→ **What this task involves**
The whole of the data is to be duplicated precisely.

START Data extract

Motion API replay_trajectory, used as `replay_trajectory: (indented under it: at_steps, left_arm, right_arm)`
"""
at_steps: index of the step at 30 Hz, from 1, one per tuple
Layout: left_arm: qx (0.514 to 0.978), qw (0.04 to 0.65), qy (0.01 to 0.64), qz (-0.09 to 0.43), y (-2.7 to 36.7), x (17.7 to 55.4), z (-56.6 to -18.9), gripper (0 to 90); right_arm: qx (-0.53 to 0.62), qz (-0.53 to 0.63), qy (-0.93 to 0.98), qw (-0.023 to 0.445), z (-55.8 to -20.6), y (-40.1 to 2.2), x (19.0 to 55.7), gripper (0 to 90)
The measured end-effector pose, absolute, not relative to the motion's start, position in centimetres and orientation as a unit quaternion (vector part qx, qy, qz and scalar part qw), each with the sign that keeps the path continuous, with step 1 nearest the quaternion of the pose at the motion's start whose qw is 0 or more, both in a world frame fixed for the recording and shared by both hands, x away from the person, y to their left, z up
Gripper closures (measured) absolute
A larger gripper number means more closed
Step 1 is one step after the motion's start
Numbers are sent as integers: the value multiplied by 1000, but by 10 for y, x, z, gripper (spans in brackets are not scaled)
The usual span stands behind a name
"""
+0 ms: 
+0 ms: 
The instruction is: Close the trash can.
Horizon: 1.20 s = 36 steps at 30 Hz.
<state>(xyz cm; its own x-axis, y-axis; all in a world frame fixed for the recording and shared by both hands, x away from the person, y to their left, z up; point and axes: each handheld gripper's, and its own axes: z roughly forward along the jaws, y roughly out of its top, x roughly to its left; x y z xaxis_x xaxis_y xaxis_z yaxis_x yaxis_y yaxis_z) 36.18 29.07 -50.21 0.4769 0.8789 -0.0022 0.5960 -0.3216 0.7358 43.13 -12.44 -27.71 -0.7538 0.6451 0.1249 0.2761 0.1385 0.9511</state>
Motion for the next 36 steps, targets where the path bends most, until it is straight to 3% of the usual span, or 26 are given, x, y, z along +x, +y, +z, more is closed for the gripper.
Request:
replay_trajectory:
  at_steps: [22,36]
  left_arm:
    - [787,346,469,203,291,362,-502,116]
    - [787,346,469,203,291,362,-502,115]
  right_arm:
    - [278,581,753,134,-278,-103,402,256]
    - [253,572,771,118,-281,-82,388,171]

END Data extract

→ **Written response**
Motion API replay_trajectory, used as `replay_trajectory: (indented under it: at_steps, left_arm, right_arm)`
"""
at_steps: index of the step at 30 Hz, from 1, one per tuple
Layout: left_arm: qx (0.514 to 0.978), qw (0.04 to 0.65), qy (0.01 to 0.64), qz (-0.09 to 0.43), y (-2.7 to 36.7), x (17.7 to 55.4), z (-56.6 to -18.9), gripper (0 to 90); right_arm: qx (-0.53 to 0.62), qz (-0.53 to 0.63), qy (-0.93 to 0.98), qw (-0.023 to 0.445), z (-55.8 to -20.6), y (-40.1 to 2.2), x (19.0 to 55.7), gripper (0 to 90)
The measured end-effector pose, absolute, not relative to the motion's start, position in centimetres and orientation as a unit quaternion (vector part qx, qy, qz and scalar part qw), each with the sign that keeps the path continuous, with step 1 nearest the quaternion of the pose at the motion's start whose qw is 0 or more, both in a world frame fixed for the recording and shared by both hands, x away from the person, y to their left, z up
Gripper closures (measured) absolute
A larger gripper number means more closed
Step 1 is one step after the motion's start
Numbers are sent as integers: the value multiplied by 1000, but by 10 for y, x, z, gripper (spans in brackets are not scaled)
The usual span stands behind a name
"""
+0 ms: 
+0 ms: 
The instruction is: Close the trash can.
Horizon: 1.20 s = 36 steps at 30 Hz.
<state>(xyz cm; its own x-axis, y-axis; all in a world frame fixed for the recording and shared by both hands, x away from the person, y to their left, z up; point and axes: each handheld gripper's, and its own axes: z roughly forward along the jaws, y roughly out of its top, x roughly to its left; x y z xaxis_x xaxis_y xaxis_z yaxis_x yaxis_y yaxis_z) 36.18 29.07 -50.21 0.4769 0.8789 -0.0022 0.5960 -0.3216 0.7358 43.13 -12.44 -27.71 -0.7538 0.6451 0.1249 0.2761 0.1385 0.9511</state>
Motion for the next 36 steps, targets where the path bends most, until it is straight to 3% of the usual span, or 26 are given, x, y, z along +x, +y, +z, more is closed for the gripper.
Request:
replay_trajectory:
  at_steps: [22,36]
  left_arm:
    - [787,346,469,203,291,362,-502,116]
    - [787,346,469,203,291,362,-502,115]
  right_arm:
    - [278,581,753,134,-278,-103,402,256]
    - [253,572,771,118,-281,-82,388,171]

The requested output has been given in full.